> [Task brief]
Copy out, word for word, the lines from the start of the data below through the line containing "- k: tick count", and no others.

> [Source data]
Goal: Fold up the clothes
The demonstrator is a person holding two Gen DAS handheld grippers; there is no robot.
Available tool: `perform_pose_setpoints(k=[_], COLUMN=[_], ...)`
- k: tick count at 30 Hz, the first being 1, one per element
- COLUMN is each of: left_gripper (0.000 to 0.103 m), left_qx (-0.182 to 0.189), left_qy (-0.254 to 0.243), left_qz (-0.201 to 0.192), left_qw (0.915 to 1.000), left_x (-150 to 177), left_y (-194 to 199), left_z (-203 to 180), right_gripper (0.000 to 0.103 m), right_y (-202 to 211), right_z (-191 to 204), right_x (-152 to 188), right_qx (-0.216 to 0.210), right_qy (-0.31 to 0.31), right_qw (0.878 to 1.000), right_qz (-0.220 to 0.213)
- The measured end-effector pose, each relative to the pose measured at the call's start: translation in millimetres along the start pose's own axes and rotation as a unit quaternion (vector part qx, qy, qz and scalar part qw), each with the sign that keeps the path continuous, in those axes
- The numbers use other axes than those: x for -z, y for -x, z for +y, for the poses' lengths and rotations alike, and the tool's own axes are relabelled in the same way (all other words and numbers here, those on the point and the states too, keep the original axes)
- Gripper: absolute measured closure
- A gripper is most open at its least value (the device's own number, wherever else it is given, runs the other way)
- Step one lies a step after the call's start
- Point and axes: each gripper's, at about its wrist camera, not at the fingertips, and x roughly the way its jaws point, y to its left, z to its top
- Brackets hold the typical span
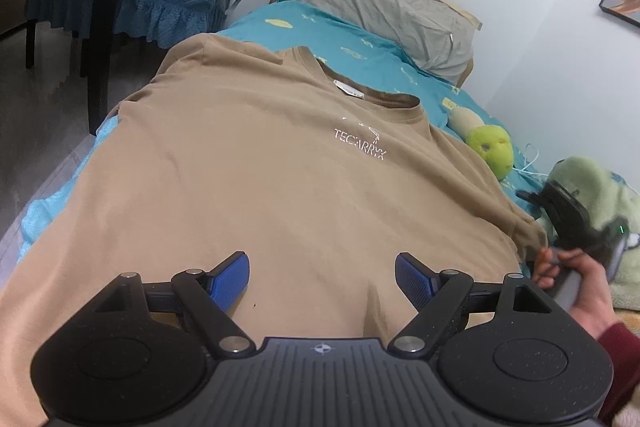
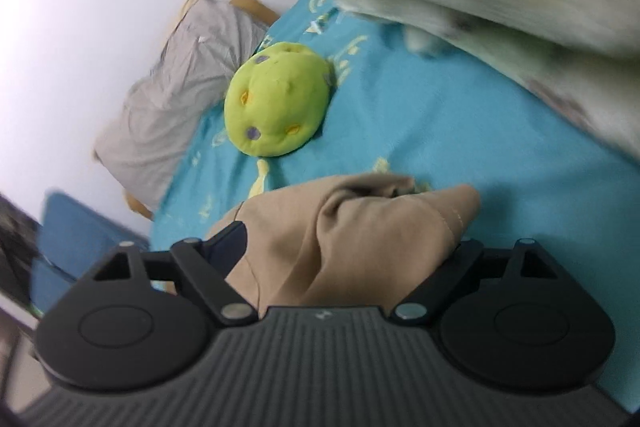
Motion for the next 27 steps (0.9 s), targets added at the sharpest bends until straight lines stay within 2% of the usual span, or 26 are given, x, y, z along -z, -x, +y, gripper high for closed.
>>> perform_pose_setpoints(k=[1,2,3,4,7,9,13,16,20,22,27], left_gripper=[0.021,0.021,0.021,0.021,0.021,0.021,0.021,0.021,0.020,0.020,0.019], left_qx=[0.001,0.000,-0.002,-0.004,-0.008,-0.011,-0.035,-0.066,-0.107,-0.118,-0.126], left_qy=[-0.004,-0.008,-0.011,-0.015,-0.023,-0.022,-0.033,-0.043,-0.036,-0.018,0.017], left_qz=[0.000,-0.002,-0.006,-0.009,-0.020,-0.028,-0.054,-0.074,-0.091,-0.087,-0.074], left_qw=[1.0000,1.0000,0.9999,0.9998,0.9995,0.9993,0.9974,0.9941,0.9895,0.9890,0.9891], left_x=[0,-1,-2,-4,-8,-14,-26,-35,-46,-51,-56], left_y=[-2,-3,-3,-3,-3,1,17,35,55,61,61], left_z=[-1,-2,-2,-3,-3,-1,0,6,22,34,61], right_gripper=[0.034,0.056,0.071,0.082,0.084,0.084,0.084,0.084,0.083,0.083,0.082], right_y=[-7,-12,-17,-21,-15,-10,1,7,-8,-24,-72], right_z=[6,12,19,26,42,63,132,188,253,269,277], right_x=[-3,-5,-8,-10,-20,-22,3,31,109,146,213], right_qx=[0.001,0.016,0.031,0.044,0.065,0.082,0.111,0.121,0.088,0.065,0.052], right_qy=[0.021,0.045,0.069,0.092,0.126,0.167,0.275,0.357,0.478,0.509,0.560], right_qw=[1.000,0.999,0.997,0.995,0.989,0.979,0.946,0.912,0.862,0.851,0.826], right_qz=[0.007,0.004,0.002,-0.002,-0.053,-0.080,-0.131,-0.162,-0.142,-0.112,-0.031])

> [Reply to the task]
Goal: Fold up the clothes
The demonstrator is a person holding two Gen DAS handheld grippers; there is no robot.
Available tool: `perform_pose_setpoints(k=[_], COLUMN=[_], ...)`
- k: tick count at 30 Hz, the first being 1, one per element

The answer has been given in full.